Pint-sized fans flailed at one another with swords, nunchukus and karate kicks during intermission at the Turtles` concerts this month in Toronto. The critically acclaimed, yearlong concert tour, which emphasizes an anti-drug, non-violent message, comes to Chicago for a second time June 7.
”The Turtle films are quite violent, the first more than the second, much more violent than the TV cartoons,” said Dr. Thomas Radecki, a psychiatrist who chairs the Champaign-based National Coalition on Television Violence.
”The cartoons are no worse than other violent cartoons over the years. The main difference is the stylistic actions of the Turtles are very distinctive and easy to imitate, since they use martial arts moves.” he said. ”Our generation grew up to be the most violent generation of Americans in our history,” Radecki argues, citing FBI crime statistics, ”and the second television generation appears to be breaking the records that we set in the 1970s.”
Because the Turtle characters are based on normal, pizza-loving, girl-shy, teenaged boys, children identify with them and emulate them, he said.
”The cultural message becomes one of glamorized violence.

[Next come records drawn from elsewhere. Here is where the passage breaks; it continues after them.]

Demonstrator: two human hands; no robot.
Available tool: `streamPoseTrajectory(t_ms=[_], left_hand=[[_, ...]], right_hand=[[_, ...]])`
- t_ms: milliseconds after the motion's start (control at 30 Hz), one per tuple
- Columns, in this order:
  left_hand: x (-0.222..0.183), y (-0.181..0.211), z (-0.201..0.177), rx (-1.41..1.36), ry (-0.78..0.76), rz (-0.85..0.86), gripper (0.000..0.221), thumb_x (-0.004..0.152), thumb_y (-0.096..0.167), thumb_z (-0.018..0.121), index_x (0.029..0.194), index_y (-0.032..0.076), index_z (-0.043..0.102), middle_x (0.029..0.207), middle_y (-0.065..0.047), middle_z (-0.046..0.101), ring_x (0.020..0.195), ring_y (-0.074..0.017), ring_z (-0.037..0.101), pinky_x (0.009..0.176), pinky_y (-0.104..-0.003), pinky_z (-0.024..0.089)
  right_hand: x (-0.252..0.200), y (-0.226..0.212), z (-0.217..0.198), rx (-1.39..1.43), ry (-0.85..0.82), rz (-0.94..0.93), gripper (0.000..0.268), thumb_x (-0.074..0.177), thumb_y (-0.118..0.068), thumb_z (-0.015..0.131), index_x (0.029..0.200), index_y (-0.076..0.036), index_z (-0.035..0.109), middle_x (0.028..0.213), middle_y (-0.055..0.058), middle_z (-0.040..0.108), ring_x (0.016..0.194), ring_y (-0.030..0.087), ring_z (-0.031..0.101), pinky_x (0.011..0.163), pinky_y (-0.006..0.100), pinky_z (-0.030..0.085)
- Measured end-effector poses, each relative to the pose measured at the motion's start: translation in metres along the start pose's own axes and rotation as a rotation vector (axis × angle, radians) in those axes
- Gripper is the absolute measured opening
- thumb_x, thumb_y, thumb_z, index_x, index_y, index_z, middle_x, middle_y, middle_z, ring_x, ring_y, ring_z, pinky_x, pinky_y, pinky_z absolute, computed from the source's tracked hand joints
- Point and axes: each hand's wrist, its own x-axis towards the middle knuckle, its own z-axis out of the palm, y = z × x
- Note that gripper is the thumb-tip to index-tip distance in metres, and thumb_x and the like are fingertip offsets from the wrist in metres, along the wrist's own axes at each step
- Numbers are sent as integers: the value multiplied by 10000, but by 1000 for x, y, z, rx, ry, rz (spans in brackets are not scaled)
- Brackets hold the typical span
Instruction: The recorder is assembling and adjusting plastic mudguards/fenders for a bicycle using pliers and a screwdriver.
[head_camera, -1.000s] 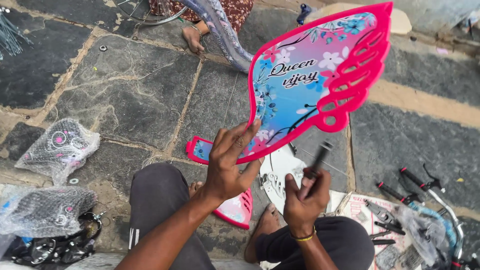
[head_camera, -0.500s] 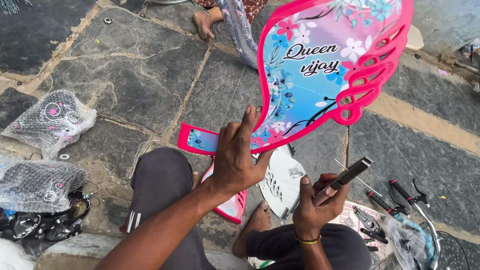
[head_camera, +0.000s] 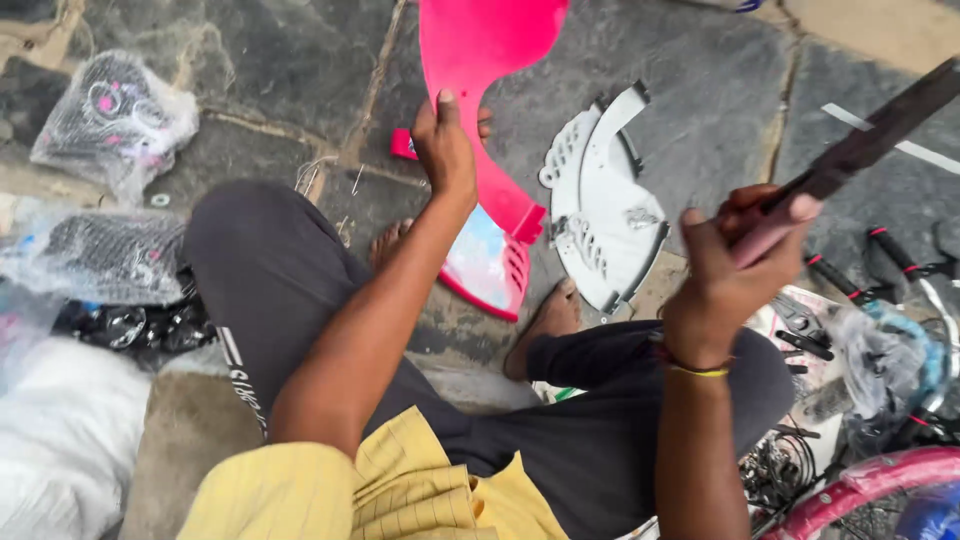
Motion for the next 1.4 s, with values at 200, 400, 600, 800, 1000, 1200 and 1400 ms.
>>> streamPoseTrajectory(t_ms=[200,400,600,800,1000,1200,1400], left_hand=[[32,-162,-175,-390,293,-295,389,1067,320,434,1107,-22,616,913,-193,695,693,-268,678,641,-394,554],[54,-188,-257,-334,526,-390,434,1091,313,391,1104,-59,615,952,-230,711,696,-321,680,662,-435,572],[72,-205,-311,-66,682,-298,362,1091,248,537,1145,-99,625,835,-149,709,710,-289,691,615,-414,585],[23,-146,-212,940,877,-214,447,947,295,693,1216,-18,520,1167,-224,629,1004,-372,662,848,-490,533],[-16,-203,-156,1335,-230,36,786,865,216,766,1472,-78,363,1389,-338,515,1283,-484,499,1102,-492,405],[-11,-229,-143,1503,-165,-303,267,859,101,684,1101,1,740,1171,-280,705,1137,-473,649,987,-515,499],[27,-250,-193,793,-31,-132,298,738,36,673,1026,4,740,993,-208,761,932,-331,701,830,-430,539]], right_hand=[[25,-11,-40,257,4,464,250,904,1,675,1114,-75,561,899,6,502,774,141,499,707,318,415],[42,22,-69,631,-36,722,128,1089,-119,654,1191,-72,592,917,29,538,800,157,489,798,349,414],[50,19,-49,680,-31,832,161,1102,-214,638,1164,-70,605,961,38,575,864,179,547,841,393,464],[56,31,-68,707,-10,853,347,1110,-380,580,1245,-61,597,990,65,595,911,209,573,816,410,469],[51,30,-67,832,-6,833,376,1177,-369,512,1229,-1,576,932,90,568,818,204,522,759,360,416],[54,31,-68,874,-26,894,387,1126,-362,534,1288,-19,609,986,102,602,871,225,549,807,396,442],[48,24,-79,900,24,823,321,1084,-338,601,1220,-48,614,950,77,592,836,202,539,782,372,431]])
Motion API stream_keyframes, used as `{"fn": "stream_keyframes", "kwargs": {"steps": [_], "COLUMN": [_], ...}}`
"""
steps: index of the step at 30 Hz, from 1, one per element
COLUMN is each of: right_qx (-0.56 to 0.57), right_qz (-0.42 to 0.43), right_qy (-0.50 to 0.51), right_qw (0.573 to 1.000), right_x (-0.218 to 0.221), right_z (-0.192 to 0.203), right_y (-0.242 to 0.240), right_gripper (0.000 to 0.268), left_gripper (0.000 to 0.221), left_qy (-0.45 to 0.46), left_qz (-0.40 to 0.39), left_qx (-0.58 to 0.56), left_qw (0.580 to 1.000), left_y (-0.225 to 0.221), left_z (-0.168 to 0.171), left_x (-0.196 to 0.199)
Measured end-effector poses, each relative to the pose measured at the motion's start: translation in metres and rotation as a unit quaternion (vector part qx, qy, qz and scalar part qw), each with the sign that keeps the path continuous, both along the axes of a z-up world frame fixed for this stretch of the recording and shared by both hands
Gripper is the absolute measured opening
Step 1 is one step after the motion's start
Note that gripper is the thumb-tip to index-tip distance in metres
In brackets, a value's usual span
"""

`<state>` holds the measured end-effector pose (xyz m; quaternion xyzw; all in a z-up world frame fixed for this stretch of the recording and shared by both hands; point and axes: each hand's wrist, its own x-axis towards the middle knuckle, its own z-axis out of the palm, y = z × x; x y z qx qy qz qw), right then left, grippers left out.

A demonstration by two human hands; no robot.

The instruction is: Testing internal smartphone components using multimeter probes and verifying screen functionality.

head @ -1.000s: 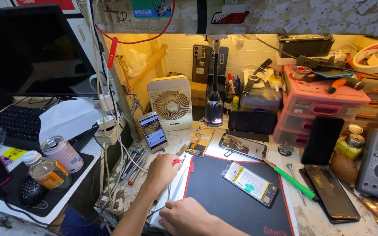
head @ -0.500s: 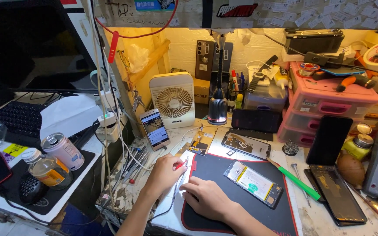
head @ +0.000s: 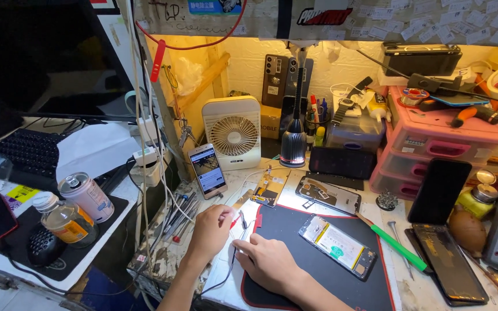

It`s not surprising that people learn what they are taught.”
The coalition released a study in April concluding that 100 nationally distributed cartoons aired on U.S. television since last fall contain three times as many acts of violence as prime-time shows.
Overall, cartoon programming was found to average 26 acts of violence per hour, with cartoons in first-run syndication being the most violent with an average 37 acts per hour. These include the Ninja Turtles, G.I. Joe, Tiny Toons, Peter Pan and the Pirates, Dragon Warrior and Toxic Crusader.
By age 18, the coalition estimates, the average child will have witnessed about 200,000 acts of violence on TV, including 25,000 murders.
Kevin Shea, president of YTV Canada Inc., a national children`s network based in Toronto, defended the Turtles` cartoon series his network airs. The controversy over violence did not start up until the first movie came out a year ago, and his network only received a few complaints after that, he said. ”The entertainment value of the Turtles-to give life and purpose to dumb amphibians-was a unique idea in animation,” Shea said. ”It`s a very entertaining show.”
Added YTV producer Bob Martin, ”Kids tell us what they like and they love the Turtles. We struggle with the right balance as parents and programmers, but you can`t argue with the fact that these guys (Turtles) have made a connection with the kids, and it`s true around the world.”